TV in the United States
- Network: ABC
- Duration: 3 hours, 33 minutes
- Ratings: 38.94 million 23.0% (Nielsen ratings)

= 78th Academy Awards =

The 78th Academy Awards, presented by the Academy of Motion Picture Arts and Sciences (AMPAS), took place on March 5, 2006, at the Kodak Theatre in Hollywood, Los Angeles beginning at 5:00 p.m. PST / 8:00 p.m. EST. The ceremony was scheduled one week later than usual to avoid a clash with the 2006 Winter Olympics. During the ceremony, AMPAS presented Academy Awards (commonly referred to as Oscars) in 24 categories honoring films released in 2005. The ceremony, televised in the United States by ABC, was produced by Gil Cates and directed by Louis J. Horvitz. Comedian Jon Stewart hosted the show for the first time. Two weeks earlier in a ceremony at The Beverly Hilton in Beverly Hills, California held on February 18, the Academy Awards for Technical Achievement were presented by host Rachel McAdams.

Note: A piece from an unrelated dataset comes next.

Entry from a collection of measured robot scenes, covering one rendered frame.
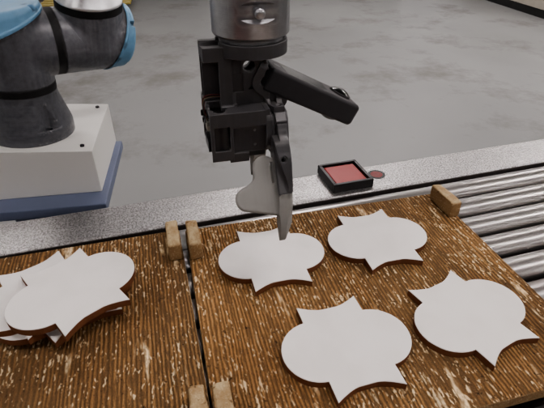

Crash won three awards, including Best Picture. Other winners included Brokeback Mountain, King Kong, and Memoirs of a Geisha with three awards and Capote, The Chronicles of Narnia: The Lion, the Witch and the Wardrobe, The Constant Gardener, Hustle & Flow, March of the Penguins, The Moon and the Son: An Imagined Conversation, A Note of Triumph: The Golden Age of Norman Corwin, Six Shooter, Syriana, Tsotsi, Walk the Line, and Wallace & Gromit: The Curse of the Were-Rabbit with one. The telecast garnered nearly 39 million viewers in the United States.

==Winners and nominees==
The nominees for the 78th Academy Awards were announced on January 31, 2006, at the Samuel Goldwyn Theater in the academy's Beverly Hills headquarters by Sid Ganis, president of the academy, and actress Mira Sorvino. Brokeback Mountain earned the most nominations with eight total; Crash, Good Night, and Good Luck, and Memoirs of a Geisha tied for second with six nominations each. For the fourth time in Oscar history since the Best Picture nominees roster was limited to five films, all five nominees received corresponding Best Directing nominations. Additionally, for the second time all Best Picture nominees received corresponding directing and writing nominations (which previously happened only on the 37th Academy Awards in 1965).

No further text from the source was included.